Records excerpted from a collection:
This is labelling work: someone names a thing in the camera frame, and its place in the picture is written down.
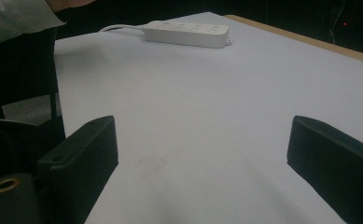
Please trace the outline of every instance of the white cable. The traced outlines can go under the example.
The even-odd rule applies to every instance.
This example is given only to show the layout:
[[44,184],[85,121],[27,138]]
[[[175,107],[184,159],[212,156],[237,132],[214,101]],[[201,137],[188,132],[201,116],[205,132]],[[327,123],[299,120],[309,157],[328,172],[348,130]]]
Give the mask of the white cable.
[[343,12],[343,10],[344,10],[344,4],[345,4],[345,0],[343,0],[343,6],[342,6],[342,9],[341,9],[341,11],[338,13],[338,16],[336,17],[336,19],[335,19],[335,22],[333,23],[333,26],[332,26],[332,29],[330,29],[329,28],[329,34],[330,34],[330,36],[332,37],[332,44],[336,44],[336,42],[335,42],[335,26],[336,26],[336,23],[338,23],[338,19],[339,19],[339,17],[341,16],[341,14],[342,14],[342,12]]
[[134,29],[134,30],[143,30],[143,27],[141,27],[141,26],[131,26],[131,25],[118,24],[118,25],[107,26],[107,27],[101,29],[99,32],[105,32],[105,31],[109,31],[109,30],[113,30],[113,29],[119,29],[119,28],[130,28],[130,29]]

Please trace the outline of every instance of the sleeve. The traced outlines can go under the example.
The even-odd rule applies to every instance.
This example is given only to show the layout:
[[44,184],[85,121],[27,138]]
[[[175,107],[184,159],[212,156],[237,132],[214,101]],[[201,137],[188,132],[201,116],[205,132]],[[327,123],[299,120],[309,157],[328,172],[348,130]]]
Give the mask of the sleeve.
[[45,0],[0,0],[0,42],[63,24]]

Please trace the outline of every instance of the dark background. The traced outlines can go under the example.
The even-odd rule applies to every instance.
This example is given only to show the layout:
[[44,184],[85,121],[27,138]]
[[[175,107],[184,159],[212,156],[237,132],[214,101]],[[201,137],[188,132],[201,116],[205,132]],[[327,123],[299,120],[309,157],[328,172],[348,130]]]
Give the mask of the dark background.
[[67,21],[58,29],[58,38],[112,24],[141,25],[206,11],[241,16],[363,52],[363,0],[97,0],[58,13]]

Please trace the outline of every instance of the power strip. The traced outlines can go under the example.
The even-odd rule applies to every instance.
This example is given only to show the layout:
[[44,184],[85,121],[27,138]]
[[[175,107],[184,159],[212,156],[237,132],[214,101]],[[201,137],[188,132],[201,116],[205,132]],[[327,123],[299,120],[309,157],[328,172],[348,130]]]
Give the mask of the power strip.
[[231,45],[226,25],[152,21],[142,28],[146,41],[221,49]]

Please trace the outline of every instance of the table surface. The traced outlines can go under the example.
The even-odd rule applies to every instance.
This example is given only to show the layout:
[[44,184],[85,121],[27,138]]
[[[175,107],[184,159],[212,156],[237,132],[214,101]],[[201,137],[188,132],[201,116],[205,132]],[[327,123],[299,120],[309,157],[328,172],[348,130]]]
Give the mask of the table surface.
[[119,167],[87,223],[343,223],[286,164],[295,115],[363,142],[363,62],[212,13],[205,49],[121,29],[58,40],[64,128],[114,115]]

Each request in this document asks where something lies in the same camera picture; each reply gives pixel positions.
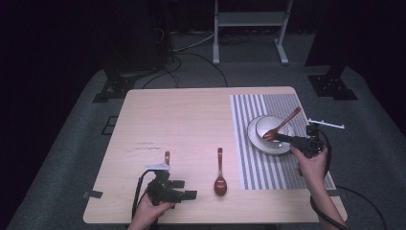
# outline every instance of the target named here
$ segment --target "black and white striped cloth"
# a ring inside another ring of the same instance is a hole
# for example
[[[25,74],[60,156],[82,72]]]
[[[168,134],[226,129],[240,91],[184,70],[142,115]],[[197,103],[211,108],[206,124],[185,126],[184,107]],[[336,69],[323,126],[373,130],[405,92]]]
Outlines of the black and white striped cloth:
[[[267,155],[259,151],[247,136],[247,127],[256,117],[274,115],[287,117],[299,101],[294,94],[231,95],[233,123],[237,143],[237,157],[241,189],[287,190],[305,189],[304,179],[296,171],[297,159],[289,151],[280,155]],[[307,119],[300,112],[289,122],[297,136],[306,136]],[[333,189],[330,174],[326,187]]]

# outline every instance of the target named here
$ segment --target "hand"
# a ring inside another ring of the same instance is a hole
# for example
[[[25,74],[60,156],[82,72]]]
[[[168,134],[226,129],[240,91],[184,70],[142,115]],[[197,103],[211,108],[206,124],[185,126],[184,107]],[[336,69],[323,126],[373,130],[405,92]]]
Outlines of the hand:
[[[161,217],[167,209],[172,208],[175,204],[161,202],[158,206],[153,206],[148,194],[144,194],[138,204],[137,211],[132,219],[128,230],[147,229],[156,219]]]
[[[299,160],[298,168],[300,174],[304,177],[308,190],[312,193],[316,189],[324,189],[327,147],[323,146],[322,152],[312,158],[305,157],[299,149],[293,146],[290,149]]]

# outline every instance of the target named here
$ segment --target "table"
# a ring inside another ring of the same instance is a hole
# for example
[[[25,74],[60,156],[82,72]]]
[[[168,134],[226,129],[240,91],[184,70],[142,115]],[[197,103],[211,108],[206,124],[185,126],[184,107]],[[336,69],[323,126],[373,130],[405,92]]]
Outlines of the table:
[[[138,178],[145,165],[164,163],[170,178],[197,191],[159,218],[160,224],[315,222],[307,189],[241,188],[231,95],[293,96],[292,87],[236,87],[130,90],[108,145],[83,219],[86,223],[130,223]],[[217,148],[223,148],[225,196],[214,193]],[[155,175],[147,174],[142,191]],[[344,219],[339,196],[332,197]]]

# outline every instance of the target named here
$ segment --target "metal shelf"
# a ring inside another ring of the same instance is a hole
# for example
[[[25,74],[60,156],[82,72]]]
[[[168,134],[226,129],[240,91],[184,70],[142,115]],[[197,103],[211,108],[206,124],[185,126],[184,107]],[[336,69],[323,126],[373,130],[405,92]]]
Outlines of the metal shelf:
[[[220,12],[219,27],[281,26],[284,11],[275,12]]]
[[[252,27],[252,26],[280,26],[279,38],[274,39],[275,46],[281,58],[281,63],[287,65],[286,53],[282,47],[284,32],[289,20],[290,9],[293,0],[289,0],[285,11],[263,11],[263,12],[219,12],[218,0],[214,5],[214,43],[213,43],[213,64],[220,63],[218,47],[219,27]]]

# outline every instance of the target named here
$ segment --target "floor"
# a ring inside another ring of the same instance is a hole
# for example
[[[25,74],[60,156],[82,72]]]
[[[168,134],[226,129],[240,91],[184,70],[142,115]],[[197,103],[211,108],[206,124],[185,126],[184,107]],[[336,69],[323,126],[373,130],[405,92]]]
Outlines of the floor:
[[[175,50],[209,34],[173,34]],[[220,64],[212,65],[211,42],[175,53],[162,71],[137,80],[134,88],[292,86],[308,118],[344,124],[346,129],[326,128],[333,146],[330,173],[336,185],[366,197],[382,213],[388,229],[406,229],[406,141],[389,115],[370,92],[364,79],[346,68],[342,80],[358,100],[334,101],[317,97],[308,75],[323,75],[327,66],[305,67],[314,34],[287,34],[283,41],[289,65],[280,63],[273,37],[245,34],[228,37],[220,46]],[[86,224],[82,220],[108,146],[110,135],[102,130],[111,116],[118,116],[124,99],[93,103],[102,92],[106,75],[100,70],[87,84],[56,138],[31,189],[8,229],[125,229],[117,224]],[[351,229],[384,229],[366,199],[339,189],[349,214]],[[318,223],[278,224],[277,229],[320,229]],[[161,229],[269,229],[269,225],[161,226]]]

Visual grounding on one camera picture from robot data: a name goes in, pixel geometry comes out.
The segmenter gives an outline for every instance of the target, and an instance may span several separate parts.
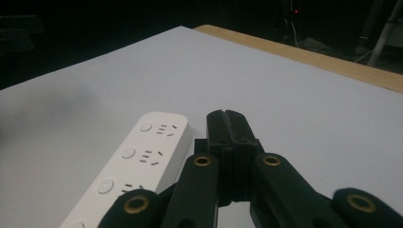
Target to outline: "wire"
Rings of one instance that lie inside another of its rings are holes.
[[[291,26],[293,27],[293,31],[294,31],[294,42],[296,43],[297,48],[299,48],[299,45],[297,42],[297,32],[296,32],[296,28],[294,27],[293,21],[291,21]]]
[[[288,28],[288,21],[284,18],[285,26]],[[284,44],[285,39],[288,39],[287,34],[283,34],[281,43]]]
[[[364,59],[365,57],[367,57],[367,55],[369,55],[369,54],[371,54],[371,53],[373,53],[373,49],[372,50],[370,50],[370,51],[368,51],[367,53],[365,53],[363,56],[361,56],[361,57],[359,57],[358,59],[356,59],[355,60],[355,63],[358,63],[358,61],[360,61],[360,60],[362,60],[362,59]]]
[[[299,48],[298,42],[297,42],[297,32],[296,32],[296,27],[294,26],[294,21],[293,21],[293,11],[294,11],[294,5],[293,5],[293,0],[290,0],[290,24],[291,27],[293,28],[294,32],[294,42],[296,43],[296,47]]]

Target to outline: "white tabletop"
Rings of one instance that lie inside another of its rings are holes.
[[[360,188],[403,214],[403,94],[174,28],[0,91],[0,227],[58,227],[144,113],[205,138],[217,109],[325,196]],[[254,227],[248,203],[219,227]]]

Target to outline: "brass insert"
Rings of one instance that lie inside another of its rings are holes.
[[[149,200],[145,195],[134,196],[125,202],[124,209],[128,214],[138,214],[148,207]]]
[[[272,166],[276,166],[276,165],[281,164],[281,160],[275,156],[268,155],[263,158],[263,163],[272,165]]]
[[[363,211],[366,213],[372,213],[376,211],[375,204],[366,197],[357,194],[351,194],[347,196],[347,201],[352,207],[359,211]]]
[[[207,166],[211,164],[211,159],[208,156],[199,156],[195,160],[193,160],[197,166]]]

ASSIGNED TASK:
The answer must consist of each line in the entries above that includes "picture".

EXPECTED ANSWER:
This is labelling work: someone names a thing in the camera frame, and its place in the picture is written down.
Each request in this document asks where something lies in the same camera picture; each reply gives pixel positions.
Visual grounding on one camera picture from robot data: a name goes in, pixel geometry comes out.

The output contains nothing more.